▶ _PROBLEM REQUIREMENTS_: State the number of lines in the listing that contain "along". No further words are expected.

[RAW DATA Boundary: Start]

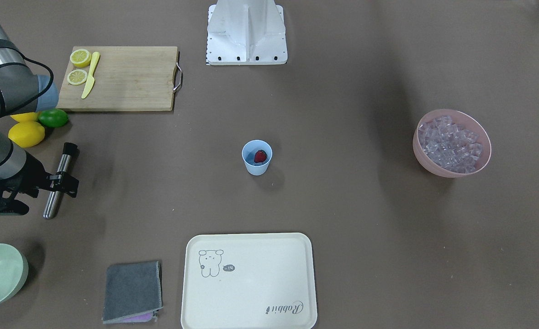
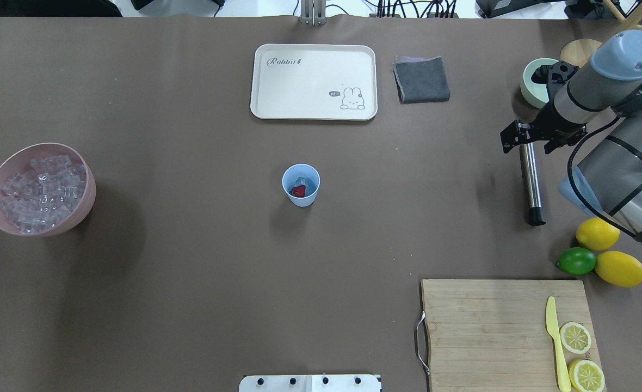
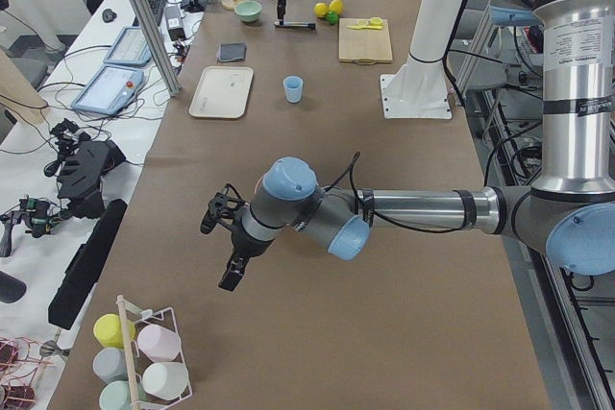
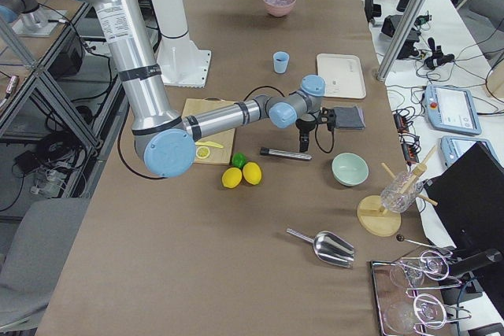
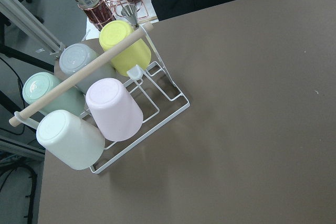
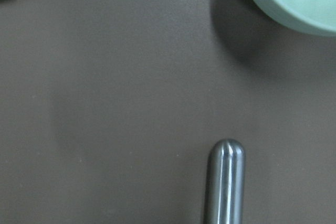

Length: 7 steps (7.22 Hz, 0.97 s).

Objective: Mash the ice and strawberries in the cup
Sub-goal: 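Lower the right gripper around the pestle top and close it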

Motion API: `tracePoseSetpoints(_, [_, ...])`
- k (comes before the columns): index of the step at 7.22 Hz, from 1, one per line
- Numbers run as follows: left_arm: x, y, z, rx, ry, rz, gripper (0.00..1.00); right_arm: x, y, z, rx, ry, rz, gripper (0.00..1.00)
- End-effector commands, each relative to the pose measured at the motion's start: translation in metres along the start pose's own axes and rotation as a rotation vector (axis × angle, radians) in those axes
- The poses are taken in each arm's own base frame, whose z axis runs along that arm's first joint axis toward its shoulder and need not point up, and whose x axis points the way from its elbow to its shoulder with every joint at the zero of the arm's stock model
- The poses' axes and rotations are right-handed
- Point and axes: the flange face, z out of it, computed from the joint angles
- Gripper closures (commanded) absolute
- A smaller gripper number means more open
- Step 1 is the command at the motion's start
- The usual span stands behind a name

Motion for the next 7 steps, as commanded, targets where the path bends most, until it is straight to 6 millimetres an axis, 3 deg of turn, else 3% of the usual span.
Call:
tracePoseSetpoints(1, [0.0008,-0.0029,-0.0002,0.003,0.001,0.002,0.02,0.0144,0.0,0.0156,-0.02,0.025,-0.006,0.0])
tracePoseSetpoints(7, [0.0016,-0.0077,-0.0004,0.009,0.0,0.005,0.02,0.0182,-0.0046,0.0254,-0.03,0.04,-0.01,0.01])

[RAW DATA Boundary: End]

▶ _RESPONSE TO THIS EXERCISE_: 2